As for any separation from U.S. Soccer — the league and federation are operating under an agreement, extended for a year, that ends at the conclusion of the 2020 season — it sounds as if Baird is still deciding what that future will look like as well.

“I'm not coming in with any preconceived notions,” Baird said. “I have worked with U.S. Soccer and their leadership for a decade when I was at the, the USOPC. But I also know that the owners and I are going to develop our own independent vision for where we need to go as a league.

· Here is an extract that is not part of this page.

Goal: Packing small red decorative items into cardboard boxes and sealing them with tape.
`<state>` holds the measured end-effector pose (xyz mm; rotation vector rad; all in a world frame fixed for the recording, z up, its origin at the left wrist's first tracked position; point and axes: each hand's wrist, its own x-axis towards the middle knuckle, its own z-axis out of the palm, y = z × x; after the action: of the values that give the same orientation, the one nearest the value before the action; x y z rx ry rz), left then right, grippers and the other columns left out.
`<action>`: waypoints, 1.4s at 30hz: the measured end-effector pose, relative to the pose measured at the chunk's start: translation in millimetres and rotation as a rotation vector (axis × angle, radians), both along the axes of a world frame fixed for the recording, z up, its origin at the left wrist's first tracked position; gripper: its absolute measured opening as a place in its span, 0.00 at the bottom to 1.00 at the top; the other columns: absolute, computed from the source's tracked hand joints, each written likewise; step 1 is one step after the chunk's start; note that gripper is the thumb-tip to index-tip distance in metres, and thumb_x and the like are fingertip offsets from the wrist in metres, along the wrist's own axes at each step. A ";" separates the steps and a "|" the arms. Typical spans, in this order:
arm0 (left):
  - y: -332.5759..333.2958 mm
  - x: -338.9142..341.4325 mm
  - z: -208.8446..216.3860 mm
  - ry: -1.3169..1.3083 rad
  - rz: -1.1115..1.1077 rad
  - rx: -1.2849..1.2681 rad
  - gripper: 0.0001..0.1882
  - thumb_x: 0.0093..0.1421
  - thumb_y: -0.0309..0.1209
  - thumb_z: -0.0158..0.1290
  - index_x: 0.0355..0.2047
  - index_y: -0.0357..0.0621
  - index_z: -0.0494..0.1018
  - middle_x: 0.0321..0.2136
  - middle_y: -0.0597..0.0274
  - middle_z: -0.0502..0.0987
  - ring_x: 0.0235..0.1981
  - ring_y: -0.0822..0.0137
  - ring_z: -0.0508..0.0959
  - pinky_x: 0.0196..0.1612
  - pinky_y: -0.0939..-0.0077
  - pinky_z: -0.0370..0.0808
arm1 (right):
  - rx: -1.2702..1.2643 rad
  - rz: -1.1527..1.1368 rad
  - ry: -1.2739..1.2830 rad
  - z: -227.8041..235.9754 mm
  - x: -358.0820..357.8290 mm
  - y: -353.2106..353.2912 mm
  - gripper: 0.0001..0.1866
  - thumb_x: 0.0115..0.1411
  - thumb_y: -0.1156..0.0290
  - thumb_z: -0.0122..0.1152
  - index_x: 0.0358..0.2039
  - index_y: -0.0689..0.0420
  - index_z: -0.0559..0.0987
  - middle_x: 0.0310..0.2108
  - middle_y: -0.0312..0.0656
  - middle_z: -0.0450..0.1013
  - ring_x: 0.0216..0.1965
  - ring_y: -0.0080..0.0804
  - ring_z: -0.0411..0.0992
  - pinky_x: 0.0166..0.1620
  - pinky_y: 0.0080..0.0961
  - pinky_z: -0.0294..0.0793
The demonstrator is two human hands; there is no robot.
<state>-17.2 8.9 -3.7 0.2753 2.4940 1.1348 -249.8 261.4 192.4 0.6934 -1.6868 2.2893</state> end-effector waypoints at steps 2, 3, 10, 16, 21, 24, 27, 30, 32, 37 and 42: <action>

And no matter what specific contractual support there is, I suspect there will always be a very close collaborative relationship with the Federation.”

That looming decision is a way Baird can put a stamp on things just as Cathy Engelbert used the collective bargaining talks to do the same thing with the WNBA in her first year in charge.

And it will take an aggressive courting of corporate sponsors, which takes the NWSL back to the past few years of relative stasis. No longer will the league be leaderless on things like aggressively finding businesses eager to invest in the domestic showplace of the biggest soccer stars in the United States. She’ll find herself in many rooms like... well, the one that led to getting her hired by NWSL.

“We got very quickly down to a small set of finalists and, all who are incredible and will remain confidential,” Whisler said. “But Lisa went that next level. So we all knew that she had the Rolodex and the relationships and the integrity and brand, personal brand. But somehow we found ourselves in the middle [of the interview], she had somehow turned the tables and was interviewing us. Imagine a boardroom of 20 some people, a couple people per team. She's the only one that was able to get [that] out of us.”

Sounds like a pretty solid test case for the job ahead.